Welcome back! In Chapter 3: Workflow Engine (Pocket Flow), we saw how our project uses Pocket Flow to orchestrate the complex steps of tutorial generation, making sure tasks like fetching code, analyzing it, and writing chapters happen in the correct order.

The very first step in that orchestrated process is getting the raw material: the code itself! Before we can analyze anything or ask AI questions about the code, we first need to actually get the code files.

This is the job of Code Fetching.

What is Code Fetching?#

Think of Code Fetching as the project's library assistant. When you want to research a topic, the assistant goes to the library (or online!), finds the specific books you need, brings them back, and maybe even sorts out the irrelevant ones (like novels when you asked for science books).

In our project, Code Fetching is the part of the system that goes to where your code lives – either online in a place like GitHub or right on your local computer – finds the code files, reads their content, and gathers them up for processing.

It's the crucial first step because everything that comes after it (analysis, AI interaction, tutorial writing) depends on having the actual code content to work with.

Why is Code Fetching Important?#

  • Getting the Data: Without fetching, there's no code to analyze. Simple as that!
  • Handling Different Sources: Code can be in many places. Code fetching needs to know how to access online repositories (like GitHub) and local folders.
  • Filtering: Not every file in a project is relevant for a tutorial. We often only care about source code (.py, .js), configuration (.yml), or documentation (.md) files. We also want to ignore large files that might contain data or binaries, or ignore entire folders like test suites or build outputs. Code fetching handles this filtering before passing the code on.

Our Project's Code Fetching#

In our Pocket Flow workflow (from Chapter 3), the FetchRepo node is responsible for code fetching.

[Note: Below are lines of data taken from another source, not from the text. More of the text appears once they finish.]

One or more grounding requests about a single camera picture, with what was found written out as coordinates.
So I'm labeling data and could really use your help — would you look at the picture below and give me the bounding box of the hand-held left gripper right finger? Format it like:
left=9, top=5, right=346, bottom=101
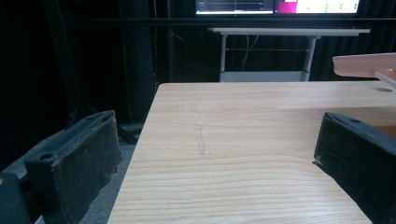
left=312, top=112, right=396, bottom=224

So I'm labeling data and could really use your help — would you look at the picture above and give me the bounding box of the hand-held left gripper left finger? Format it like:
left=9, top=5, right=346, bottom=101
left=23, top=109, right=123, bottom=224

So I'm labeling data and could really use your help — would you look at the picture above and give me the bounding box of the pink plastic tray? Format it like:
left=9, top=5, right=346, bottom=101
left=332, top=52, right=396, bottom=89

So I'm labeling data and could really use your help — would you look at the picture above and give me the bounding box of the white desk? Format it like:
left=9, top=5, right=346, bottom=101
left=207, top=27, right=372, bottom=83

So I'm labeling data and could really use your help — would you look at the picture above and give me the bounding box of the pink and white screen monitor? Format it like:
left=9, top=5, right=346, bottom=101
left=276, top=0, right=361, bottom=15

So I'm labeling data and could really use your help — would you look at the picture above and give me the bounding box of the dark screen monitor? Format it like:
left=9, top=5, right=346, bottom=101
left=195, top=0, right=275, bottom=16

When you submit the tutorial request through the Web Interface (Frontend), the initial request sent to the Azure Function (as discussed in Chapter 2: Serverless Deployment (Azure Functions)) contains all the details about where the code is and how to fetch it. This information is stored in the shared dictionary that the Pocket Flow uses.

The FetchRepo node reads these details from the shared dictionary to know what to do.

Here are the key inputs this node needs from the shared dictionary:

Input Parameter Description Example Value
repo_url URL of the GitHub repository (if fetching from GitHub) "https://github.com/owner/repo/tree/main/src"
local_dir Path to a local directory (if fetching from local machine) "/Users/you/myproject"
github_token Your GitHub token (needed for private repos or rate limits) "ghp_abc123..."
include_patterns List of file patterns to include (e.g., *.py, *.md) {"*.py", "*.js", "*.md"}
exclude_patterns List of file patterns to exclude (e.g., tests/*, *.log) {"tests/*", "docs/*", "*.log"}
max_file_size Maximum size of files to fetch (in bytes) 100000 (for ~100KB)

The FetchRepo node takes these parameters and uses specialized helper functions to perform the actual fetching and filtering.

How Code Fetching Works (Under the Hood)#

Let's look at the process inside the FetchRepo node and its helper functions:

  1. Check Source: The FetchRepo node first checks if repo_url or local_dir is provided in the shared data.
  2. Delegate Fetching:
    • If repo_url is present, it calls the crawl_github_files helper function.
    • If local_dir is present, it calls the crawl_local_files helper function.
  3. Helper Does the Work:
    • For GitHub (crawl_github_files): This function uses the GitHub API to navigate the repository's file structure, starting from the specified URL (which can include a branch, commit, or subdirectory). It recursively fetches details about files and directories. For each file:
      • It checks the file size against max_file_size. If too big, it skips.
      • It checks the file path against include_patterns and exclude_patterns. If it doesn't match includes or matches excludes, it skips.
      • If it passes the checks, it downloads the file's content. A GitHub token is used here to authenticate (especially for private repos) and increase API rate limits.
    • For Local (crawl_local_files): This function uses Python's built-in file system functions (os.walk) to traverse the local directory. For each file found:
      • It performs the same size check (max_file_size) and pattern checks (include_patterns, exclude_patterns) using the fnmatch library (which handles patterns like *.py or tests/*).
      • If it passes the checks, it reads the file's content.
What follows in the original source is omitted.